Understanding the Continued Marketing Clause (72-Hour Clause) in SA Property Sale

The Continued Marketing Clause (72-hour clause) allows sellers to accept better offers while giving the first buyer a chance to secure financing. Learn how it works.

March 7, 2025

What is the Continued Marketing Clause?

The Continued Marketing Clause, commonly referred to as the 72-Hour Clause, is a provision in South African property sale agreements that allows a seller to continue marketing a property even after accepting an offer that is subject to suspensive conditions. The clause should be clearly worded in the sale agreement to avoid disputes, leading to legal disputes between buyers, sellers, and property practitioners.

A suspensive condition is a condition that must be met before the sale is finalised, such as:

• The buyer obtaining a home loan.

• The buyer selling their existing property.

• The buyer securing third-party approval (e.g., from a trust or employer).

If the seller receives a competing offer from another buyer who does not have such conditions or can fulfil them faster, the 72-hour notice period can be triggered.

When can the 72-Hour Notice Be Invoked?

The seller can invoke the 72-hour notice when:

1. They Receive a Stronger Offer: A competing buyer submits an offer that is either unconditional or has fewer suspensive conditions.

2. The Offer is Confirmed: The competing offer must be legally binding and signed by both the seller and the new buyer before the 72-hour notice is issued.

3. The Purchaser of the competing offer has secured the full purchase.

4. Proper Notice is Given: The appointed conveyancing attorney issues a written notice to the first buyer, informing them of the competing offer and giving them 72 hours to respond.

How the 72-Hour Notice Works

• The appointed conveyancing attorney formally notifies the first buyer in writing that a better offer has been received once the competing offer’s purchase price has been secured.

• The first buyer has 72 hours (three days, excluding weekends and public holidays, unless otherwise specified in the contract) to either:

o Waive the suspensive condition (e.g., confirm they can proceed without selling their property).

o Fulfil the suspensive condition (e.g., provide proof of secured financing).

• If the first buyer cannot meet these requirements within 72 hours, the seller is free to cancel the agreement and accept the new offer.

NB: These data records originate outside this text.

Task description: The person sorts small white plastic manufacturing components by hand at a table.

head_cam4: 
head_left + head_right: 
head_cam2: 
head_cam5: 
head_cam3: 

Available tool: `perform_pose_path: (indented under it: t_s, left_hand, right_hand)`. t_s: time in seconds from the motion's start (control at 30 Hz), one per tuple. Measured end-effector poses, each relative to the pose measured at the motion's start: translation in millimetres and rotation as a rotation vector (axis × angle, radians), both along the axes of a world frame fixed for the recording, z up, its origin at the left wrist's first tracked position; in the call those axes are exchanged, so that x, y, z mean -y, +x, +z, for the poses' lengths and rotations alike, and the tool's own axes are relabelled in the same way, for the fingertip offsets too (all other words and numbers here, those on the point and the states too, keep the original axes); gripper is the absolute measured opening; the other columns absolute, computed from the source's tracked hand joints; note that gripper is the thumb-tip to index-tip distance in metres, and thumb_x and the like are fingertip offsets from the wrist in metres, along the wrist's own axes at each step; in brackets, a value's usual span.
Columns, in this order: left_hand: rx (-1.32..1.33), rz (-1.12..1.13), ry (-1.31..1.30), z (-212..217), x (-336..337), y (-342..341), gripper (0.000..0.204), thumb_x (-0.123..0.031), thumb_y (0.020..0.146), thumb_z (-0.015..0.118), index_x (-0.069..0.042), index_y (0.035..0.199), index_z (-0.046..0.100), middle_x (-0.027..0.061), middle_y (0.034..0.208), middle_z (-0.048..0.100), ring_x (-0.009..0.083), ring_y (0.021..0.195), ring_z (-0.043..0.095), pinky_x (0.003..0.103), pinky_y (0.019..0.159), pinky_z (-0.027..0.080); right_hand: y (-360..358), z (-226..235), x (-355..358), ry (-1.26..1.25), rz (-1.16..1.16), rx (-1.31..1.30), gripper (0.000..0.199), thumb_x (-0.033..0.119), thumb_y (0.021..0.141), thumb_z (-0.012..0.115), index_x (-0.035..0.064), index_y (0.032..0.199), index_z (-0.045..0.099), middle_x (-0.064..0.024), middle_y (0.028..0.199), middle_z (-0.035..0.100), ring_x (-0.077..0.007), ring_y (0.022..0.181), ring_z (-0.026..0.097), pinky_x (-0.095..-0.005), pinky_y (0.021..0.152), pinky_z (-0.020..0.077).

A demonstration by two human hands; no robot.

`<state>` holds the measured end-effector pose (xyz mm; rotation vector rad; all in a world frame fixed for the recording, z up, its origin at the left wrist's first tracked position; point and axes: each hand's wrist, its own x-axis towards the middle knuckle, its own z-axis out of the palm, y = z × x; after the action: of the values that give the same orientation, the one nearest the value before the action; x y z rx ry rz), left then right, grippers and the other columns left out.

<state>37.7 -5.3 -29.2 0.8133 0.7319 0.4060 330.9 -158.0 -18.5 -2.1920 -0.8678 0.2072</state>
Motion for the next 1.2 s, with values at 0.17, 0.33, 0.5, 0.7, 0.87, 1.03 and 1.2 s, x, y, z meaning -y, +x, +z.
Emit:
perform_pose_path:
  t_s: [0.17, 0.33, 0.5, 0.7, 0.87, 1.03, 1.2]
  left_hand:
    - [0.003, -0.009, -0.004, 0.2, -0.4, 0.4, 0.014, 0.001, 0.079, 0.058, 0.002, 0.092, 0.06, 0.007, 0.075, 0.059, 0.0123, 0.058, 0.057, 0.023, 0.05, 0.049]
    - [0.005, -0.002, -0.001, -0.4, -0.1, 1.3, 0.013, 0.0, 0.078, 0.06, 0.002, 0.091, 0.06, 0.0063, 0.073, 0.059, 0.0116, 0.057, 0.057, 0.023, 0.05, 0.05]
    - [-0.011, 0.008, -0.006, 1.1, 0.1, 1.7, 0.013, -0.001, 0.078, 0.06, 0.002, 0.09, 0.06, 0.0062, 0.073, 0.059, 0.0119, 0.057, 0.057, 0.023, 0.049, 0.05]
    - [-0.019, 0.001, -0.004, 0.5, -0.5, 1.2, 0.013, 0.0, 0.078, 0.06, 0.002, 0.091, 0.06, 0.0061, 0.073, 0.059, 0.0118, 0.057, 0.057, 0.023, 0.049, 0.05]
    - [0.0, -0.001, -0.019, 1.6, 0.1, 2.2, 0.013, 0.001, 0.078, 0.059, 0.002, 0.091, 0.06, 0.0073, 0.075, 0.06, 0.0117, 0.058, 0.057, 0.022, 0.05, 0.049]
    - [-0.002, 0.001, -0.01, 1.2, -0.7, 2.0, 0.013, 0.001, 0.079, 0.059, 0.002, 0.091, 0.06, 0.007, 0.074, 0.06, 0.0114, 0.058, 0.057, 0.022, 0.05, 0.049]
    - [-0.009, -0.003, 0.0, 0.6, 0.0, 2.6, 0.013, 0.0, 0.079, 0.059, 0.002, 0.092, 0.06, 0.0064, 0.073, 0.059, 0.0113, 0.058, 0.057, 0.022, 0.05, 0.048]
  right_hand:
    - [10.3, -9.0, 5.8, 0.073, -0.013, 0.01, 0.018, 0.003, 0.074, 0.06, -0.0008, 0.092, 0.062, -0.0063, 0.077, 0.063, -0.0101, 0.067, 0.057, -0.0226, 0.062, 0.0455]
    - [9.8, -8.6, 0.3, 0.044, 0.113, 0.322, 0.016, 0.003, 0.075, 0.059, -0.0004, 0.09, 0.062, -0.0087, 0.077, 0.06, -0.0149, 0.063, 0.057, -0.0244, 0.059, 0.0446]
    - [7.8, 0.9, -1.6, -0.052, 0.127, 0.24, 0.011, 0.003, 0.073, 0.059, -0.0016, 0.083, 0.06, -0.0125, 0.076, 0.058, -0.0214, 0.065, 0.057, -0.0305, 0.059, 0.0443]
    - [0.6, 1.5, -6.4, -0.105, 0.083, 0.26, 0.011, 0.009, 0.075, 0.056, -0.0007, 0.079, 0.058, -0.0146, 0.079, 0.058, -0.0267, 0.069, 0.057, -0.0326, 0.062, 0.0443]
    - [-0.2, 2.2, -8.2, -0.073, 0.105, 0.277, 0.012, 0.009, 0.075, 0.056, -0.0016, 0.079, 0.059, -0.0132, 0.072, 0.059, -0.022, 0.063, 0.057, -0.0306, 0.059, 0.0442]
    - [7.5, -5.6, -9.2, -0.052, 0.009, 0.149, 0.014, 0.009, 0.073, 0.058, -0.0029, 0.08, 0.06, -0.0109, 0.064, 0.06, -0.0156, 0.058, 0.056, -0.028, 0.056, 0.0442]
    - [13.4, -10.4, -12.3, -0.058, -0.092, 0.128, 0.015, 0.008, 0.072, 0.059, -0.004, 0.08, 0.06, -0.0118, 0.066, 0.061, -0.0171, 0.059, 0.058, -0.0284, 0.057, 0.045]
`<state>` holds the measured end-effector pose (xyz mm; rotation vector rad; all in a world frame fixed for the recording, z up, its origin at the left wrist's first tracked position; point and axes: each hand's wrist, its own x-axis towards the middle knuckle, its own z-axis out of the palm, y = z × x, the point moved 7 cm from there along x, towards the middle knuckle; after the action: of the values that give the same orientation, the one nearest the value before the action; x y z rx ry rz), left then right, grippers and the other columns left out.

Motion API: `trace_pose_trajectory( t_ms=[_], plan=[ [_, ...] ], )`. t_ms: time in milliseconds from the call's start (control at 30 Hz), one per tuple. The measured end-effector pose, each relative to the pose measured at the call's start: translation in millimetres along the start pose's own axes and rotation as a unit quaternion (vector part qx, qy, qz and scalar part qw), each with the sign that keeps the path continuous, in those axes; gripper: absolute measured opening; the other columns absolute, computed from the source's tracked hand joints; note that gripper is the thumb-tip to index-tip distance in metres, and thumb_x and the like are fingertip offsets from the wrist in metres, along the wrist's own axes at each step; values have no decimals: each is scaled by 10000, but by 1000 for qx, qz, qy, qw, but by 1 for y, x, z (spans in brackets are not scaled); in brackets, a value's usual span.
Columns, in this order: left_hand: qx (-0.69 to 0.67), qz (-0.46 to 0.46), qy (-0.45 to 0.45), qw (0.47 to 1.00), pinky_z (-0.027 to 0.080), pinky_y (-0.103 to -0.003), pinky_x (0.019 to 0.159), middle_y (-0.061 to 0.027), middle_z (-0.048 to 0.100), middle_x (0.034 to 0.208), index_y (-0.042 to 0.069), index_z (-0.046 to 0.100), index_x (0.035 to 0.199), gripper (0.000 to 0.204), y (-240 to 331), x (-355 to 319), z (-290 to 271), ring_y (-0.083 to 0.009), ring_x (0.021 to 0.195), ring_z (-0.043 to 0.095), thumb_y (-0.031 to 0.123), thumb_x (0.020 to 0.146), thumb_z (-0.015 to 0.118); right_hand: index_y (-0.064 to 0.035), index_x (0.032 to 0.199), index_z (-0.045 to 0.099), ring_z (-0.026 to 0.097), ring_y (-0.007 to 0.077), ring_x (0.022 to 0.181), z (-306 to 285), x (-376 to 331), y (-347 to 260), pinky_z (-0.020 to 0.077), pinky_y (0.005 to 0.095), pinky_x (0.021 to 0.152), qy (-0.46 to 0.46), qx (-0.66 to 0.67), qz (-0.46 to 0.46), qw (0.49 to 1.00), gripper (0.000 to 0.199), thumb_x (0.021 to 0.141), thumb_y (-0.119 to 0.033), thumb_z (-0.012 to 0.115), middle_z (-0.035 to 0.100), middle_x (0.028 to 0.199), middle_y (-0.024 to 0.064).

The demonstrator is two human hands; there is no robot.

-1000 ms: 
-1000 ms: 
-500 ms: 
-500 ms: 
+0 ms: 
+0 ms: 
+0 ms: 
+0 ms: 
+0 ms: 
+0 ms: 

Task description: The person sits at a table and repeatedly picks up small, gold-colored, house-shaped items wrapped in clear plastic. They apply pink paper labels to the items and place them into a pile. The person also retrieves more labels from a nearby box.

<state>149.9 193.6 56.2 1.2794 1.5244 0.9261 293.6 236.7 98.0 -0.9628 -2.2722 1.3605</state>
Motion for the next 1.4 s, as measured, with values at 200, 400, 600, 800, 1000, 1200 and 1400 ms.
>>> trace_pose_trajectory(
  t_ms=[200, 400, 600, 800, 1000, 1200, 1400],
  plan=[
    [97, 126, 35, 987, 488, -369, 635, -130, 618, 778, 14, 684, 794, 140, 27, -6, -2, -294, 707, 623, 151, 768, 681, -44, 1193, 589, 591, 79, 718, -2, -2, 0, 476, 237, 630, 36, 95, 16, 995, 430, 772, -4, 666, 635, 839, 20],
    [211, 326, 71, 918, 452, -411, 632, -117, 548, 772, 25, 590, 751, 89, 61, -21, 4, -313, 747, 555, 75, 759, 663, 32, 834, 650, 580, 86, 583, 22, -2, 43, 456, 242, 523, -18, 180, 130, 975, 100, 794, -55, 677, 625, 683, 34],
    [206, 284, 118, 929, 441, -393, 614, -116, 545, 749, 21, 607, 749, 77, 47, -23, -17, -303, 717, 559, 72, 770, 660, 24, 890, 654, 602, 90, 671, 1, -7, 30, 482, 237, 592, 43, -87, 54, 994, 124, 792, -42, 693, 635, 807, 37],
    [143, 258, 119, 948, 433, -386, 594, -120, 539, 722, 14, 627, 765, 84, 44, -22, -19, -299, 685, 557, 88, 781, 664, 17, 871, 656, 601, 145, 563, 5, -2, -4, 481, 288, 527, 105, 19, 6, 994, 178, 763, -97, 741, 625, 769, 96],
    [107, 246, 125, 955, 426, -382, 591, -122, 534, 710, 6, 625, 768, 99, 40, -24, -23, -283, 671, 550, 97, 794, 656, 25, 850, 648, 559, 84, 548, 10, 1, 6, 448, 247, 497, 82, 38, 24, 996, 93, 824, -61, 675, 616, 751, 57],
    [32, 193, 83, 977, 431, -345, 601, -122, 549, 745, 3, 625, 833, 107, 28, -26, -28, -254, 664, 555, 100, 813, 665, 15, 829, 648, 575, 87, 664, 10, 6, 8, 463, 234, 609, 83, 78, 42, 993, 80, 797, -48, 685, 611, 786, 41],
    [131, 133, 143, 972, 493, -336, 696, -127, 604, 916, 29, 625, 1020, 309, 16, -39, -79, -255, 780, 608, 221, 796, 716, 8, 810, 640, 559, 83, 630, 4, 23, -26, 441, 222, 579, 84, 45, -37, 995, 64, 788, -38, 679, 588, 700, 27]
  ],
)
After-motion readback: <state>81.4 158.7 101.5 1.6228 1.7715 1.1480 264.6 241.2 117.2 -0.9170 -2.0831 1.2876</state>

• If the first buyer manages to fulfil or waive the conditions, the original sale agreement remains in effect, and the competing buyer’s offer becomes void.

Example of the 72-Hour Clause in Action

1. Buyer A makes an offer on a house but includes a condition that they must first sell their existing home.

2. The seller accepts Buyer A's offer, subject to the sale of their property, and includes a 72-hour clause in the agreement.

3. A few weeks later, Buyer B submits an offer without any suspensive conditions.

4. The seller decides to accept Buyer B’s offer. Buyer B first needs to perform in terms of the accepted offer to purchase, in other words secure the purchase price in full.

5. The appointed conveyancing attorneys then issue a 72-hour notice to Buyer A.

6. Buyer A now has 72 hours to either:

o Show proof that their home is sold or that they can proceed with the purchase without selling it.

o Let the time lapse, in which case their agreement is cancelled, and Buyer B’s offer is accepted.

Risks of the 72-Hour Clause

• Time Delays: If the first buyer waives the suspensive condition but later fails to secure financing, the seller may need to start the selling process again, causing delays.

• If the 72-hour notice is given to Buyer A before Buyer B has secured the purchase price/performed in terms of the accepted offer to purchase the Seller is at risk of losing both buyers.

The 72-hour clause is a powerful tool that ensures sellers are not locked into a deal with uncertain buyers, while still giving the original buyer a fair chance to proceed. However, both buyers and sellers must carefully consider the risks and benefits before agreeing to this clause. Proper legal guidance and financial planning can help both parties navigate this process effectively and avoid unnecessary complications.